▶ [WHAT THIS TASK INVOLVES]
This exercise calls for every line of the data below with the string "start" in it.

─── PROVIDED MATERIAL ───

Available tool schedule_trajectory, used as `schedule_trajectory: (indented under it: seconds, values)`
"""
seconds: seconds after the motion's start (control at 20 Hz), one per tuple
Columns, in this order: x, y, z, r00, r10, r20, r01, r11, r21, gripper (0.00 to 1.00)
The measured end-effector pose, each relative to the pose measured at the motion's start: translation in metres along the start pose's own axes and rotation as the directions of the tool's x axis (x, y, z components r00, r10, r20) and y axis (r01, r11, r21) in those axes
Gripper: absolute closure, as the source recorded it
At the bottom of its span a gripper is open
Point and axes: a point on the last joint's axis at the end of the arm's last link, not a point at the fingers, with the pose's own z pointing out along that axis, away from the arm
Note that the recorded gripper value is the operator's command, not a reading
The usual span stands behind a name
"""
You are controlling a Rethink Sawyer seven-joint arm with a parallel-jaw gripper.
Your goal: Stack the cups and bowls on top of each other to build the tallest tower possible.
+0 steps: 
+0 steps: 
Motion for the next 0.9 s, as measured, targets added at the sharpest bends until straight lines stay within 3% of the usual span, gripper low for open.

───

▶ [RESPONSE TO THIS TASK]
seconds: seconds after the motion's start (control at 20 Hz), one per tuple
The measured end-effector pose, each relative to the pose measured at the motion's start: translation in metres along the start pose's own axes and rotation as the directions of the tool's x axis (x, y, z components r00, r10, r20) and y axis (r01, r11, r21) in those axes

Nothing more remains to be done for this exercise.